Diversi paesi in via di sviluppo hanno recentemente esteso i propri programmi di assistenza sociale: è un passo importante, visto l’efficacia di tali politiche per ridurre la povertà. Tuttavia, a causa del basso livello dei sussidi, queste politiche devono essere associate con altre misure di protezione sociale atte a fornire un più ampio sostegno ai lavoratori con maggiori effetti di ridistribuzione.
Alcune politiche discusse nel volume necessitano di finanziamenti, donde la necessità per i paesi di avere una base imponibile sufficiente a sostenere la ridistribuzione, oppure di avere la volontà politica di aumentare le entrate se necessario.
Politiche su misura
Le politiche possono essere proporzionate al livello di sviluppo di un paese e alla sua struttura economica. In alcuni paesi, è più importante concentrarsi sui servizi pubblici e sui trasferimenti sociali atti a aumentare il reddito della fascia più debole e di sostenere l’accesso al mercato del lavoro.

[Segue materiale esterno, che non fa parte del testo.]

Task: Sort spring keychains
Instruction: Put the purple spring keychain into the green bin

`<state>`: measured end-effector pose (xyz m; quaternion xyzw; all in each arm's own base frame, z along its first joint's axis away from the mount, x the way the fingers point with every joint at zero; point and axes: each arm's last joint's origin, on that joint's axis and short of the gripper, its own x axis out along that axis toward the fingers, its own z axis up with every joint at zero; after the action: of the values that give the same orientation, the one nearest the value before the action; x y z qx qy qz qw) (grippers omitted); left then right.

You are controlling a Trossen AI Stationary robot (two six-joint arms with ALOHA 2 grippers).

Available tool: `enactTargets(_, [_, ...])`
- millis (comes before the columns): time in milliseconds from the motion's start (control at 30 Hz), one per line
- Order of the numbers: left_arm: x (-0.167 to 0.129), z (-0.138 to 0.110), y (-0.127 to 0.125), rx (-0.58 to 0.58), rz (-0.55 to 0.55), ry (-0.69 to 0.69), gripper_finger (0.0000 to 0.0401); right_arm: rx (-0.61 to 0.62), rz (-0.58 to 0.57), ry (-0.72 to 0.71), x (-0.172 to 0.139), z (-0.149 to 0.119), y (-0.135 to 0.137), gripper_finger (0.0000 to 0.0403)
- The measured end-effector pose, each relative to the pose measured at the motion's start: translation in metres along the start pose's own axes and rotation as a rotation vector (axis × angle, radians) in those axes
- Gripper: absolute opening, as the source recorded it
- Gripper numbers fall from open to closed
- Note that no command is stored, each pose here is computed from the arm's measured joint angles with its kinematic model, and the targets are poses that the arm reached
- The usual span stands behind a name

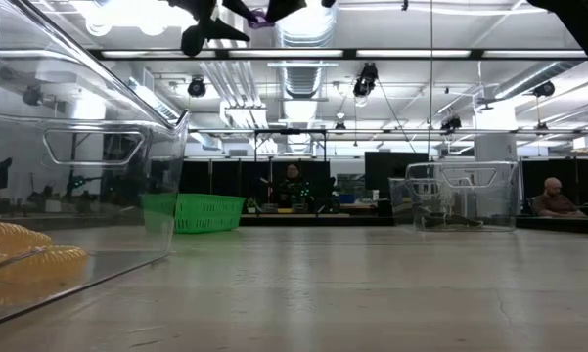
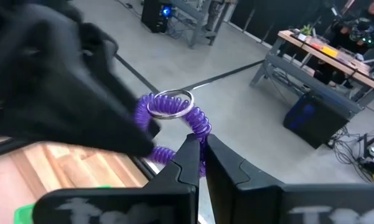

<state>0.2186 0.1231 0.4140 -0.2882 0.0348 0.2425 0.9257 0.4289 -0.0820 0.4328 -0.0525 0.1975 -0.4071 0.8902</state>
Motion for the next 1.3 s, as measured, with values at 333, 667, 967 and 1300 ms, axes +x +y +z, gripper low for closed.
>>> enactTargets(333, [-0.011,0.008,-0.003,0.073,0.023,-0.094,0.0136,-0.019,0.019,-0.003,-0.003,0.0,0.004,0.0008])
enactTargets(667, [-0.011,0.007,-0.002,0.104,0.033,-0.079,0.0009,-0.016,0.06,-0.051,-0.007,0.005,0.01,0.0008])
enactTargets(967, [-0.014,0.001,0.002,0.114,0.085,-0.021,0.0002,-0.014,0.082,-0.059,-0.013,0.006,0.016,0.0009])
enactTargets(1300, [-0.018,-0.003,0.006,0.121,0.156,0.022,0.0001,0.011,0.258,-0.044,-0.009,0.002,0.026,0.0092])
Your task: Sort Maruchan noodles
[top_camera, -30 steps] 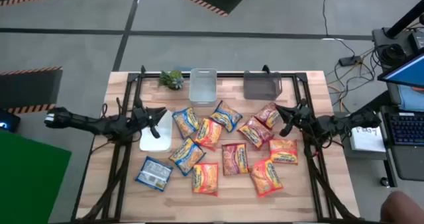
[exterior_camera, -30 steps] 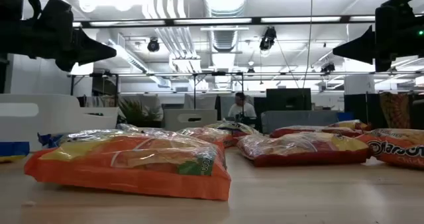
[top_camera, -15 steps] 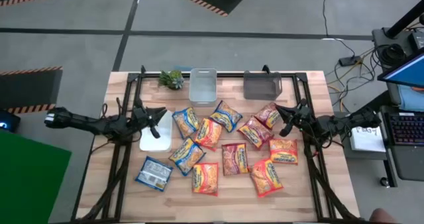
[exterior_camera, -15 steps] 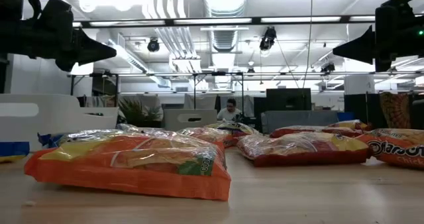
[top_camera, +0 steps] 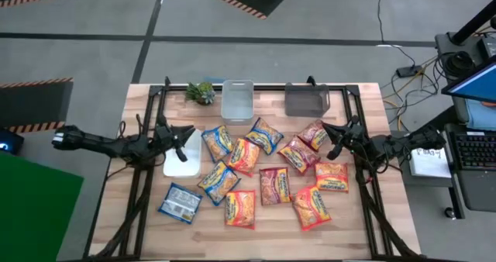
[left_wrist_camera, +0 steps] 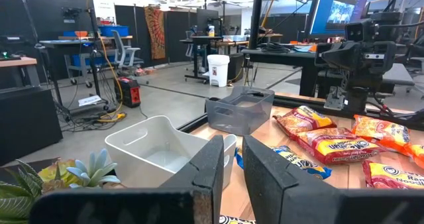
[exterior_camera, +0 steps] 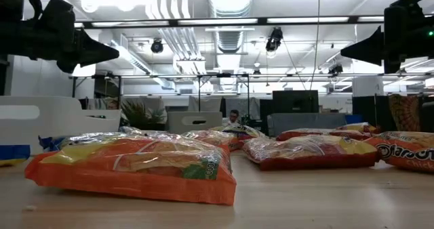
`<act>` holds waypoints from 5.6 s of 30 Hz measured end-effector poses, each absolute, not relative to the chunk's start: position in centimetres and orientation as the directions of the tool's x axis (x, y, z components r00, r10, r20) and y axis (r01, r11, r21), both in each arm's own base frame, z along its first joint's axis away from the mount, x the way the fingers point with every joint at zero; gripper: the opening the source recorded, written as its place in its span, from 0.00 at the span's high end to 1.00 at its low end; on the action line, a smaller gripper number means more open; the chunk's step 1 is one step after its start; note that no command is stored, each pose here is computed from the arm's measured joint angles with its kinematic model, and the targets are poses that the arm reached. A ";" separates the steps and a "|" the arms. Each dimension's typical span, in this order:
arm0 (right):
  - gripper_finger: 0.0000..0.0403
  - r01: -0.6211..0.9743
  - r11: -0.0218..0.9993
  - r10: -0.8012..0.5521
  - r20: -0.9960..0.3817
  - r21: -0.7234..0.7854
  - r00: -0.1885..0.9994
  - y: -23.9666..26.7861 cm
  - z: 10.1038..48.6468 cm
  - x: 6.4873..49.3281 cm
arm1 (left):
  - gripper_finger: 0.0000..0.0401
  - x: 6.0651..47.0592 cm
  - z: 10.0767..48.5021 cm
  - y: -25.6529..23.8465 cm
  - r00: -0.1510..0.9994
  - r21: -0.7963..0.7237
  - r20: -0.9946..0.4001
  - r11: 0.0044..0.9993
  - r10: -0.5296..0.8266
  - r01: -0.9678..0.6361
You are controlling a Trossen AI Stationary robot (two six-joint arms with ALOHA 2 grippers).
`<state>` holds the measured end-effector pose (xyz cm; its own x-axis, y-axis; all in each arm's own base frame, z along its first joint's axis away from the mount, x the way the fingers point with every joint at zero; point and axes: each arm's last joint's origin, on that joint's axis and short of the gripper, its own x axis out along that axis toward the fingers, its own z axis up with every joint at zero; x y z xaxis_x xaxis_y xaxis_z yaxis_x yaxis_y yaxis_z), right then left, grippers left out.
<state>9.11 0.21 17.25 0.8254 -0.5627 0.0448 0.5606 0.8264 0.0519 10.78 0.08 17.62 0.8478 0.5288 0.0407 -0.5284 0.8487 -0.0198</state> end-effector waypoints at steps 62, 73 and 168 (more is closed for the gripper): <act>0.98 0.473 0.744 -0.564 0.064 0.473 0.823 0.1 18.2 8.9 | 0.90 20.3 28.0 -2.7 0.923 -0.426 0.358 0.905 0.143 0.025; 0.98 0.297 0.697 -0.492 0.135 0.652 0.860 0.2 22.1 8.4 | 0.90 25.3 31.4 -3.6 0.993 -0.152 -0.046 0.982 0.110 -0.116; 0.39 0.573 0.819 -0.320 -0.847 -0.022 0.425 -3.0 18.0 36.7 | 0.90 23.4 29.8 1.0 0.891 0.316 -0.387 0.942 0.238 -0.114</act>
<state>36.74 -2.98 18.02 0.4246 -0.3199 -0.8470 0.5731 0.8192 -0.0221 23.36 1.03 29.80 0.8907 0.2382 -0.3872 -0.1145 0.9418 0.3160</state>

In altri paesi, i sistemi di protezione sociale ben stabiliti sono sotto pressione a causa dell’aumento delle disuguaglianze nel mercato del lavoro che richiedono un rafforzamento della regolamentazione del mercato del lavoro.
Nella sua analisi delle disuguaglianze e dello sviluppo economico, Simon Kuznets ha spiegato che la relazione «a U rovesciata» tra crescita economica e disuguaglianze era il risultato di una crescente pressione politica dei gruppi a basso reddito.
Con l’aumento della ricchezza e l’espansione della democrazia, questi gruppi esercitano una pressione politica a favore della ridistribuzione. Così, nonostante sia stata considerata a torto come una «legge della natura», la riduzione, nel tempo, delle disuguaglianze non era un risultato naturale. Ci voleva la pressione politica insieme alla volontà e all’impegno a favore del cambiamento.
Rimane da vedere se esiste l’impegno a fronteggiare le disuguaglianze per sconvolgerle. È chiaro tuttavia che in assenza di politiche a sostegno di un mercato del lavoro ben regolamentato e della protezione sociale, continueremo a deplorare ancora l’aumento delle disuguaglianze.